As part of the implementation of the European Payment Service Directive 2 (PSD2), European banks are required to implement authentication mechanisms such as SMSbased one-time passwords, physical tokens and/or voice or face recognition in their online banking and payment systems. The cyan risk management module extends the existing "Strong Authentication" product of AliasLab. This cooperation enables cyan to select the optimal authentication mechanisms based on the individual threat situation of end customers and thereby secure the use of online banking in the best possible and most efficient way.
cyan operates in an extremely exciting and rapidly growing industry: the cybersecurity sector with focus on the protection of mobile devices. In addition to the generally increasing volume of mobile data, cybercrime in particular will increasingly focus on mobile devices.
Our software installed and running uninterruptedly at Magenta ever since and the ongoing roll-out at Orange, one of the world's largest mobile communication companies, show that cyan has made very good decisions in terms of both product and sales channel. Especially the validation with Orange and the imminent roll-out have further immense potential, which now needs to be harvested.
We consider the described risks to be manageable, see the opportunities as huge possibilities and do not consider the continued existence of cyan to be endangered.
The use of mobile internet and the associated growth in mobile data consumption will continue to increase, irrespective of the weak forecast for the global economy. Despite the global slowdown, industry-specific conditions, especially for cybersecurity, remain positive.
The forecast for cyan's operating business looks very promising, especially against the background of the agreements concluded with Orange, Aon and Wirecard.
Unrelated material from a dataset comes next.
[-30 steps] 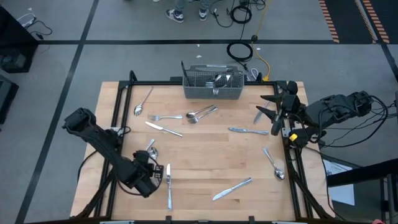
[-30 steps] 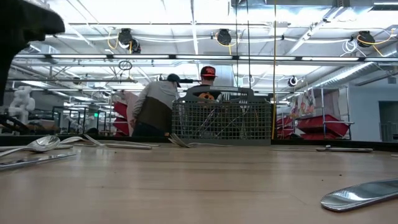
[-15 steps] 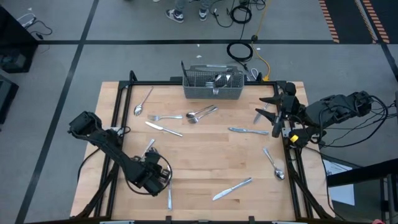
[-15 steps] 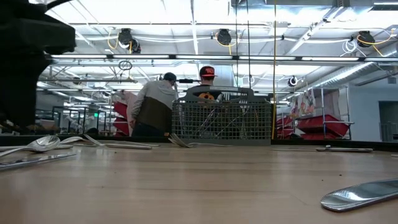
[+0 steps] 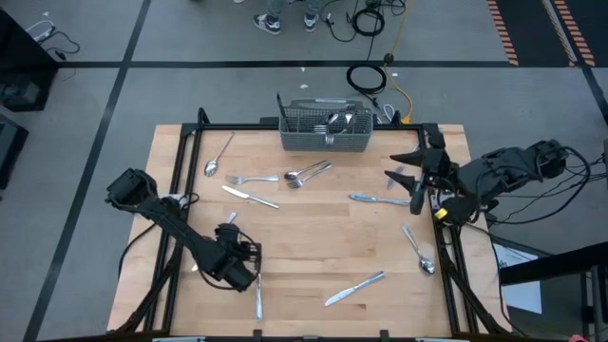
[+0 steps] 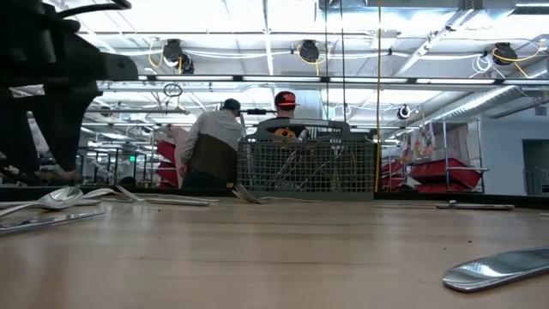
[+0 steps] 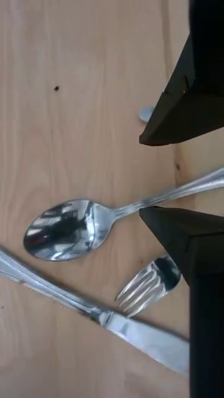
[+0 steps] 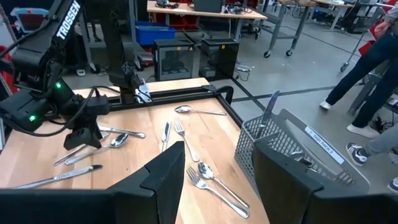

Apart from continuing to seek out new contractual partners, the focus is on implementation of the many projects.
In the first half of 2019, cyan has intensified its work on the implementation of several projects, especially Orange. However, this is not yet reflected in sales for the first half of 2019. The management expects a significantly stronger second half. The funds from the capital increase will be used for the majority of investments in customer growth ("market investments") and expansion of research and development in 2020 and 2021. Management is deliberately accepting lower EBITDA margins for this accelerated growth course, which should have a significant positive impact on sales and earnings.
With the positive resolution of the Annual General Meeting on agenda item 9 regarding the conclusion of a non-cash and cash contribution agreement between cyan AG, Munich (Germany) and I-New Unified Mobile Solutions AG, Mattersburg (Austria), under which all shares of cyan AG in Cyan Security Group GmbH, Vienna (Austria) will be transferred to I-New Unified Mobile Solutions AG in return for the issuing of new shares in I-New Unified Mobile Solutions AG, relevant arrangements have been made. The implementation of the new Group structure was entered on the commercial register on 5 September 2019.

On 10 July 2019, cyan AG placed a total of 888,594 new shares against cash within the framework of a capital increase within authorised capital. The placement price was EUR 28.00 per share, leading to the company receiving funds in the amount of EUR 24.9 million, gross. After the capital increase, the nominal capital of the company is EUR 9,774,538.00, divided into 9,774,538 shares.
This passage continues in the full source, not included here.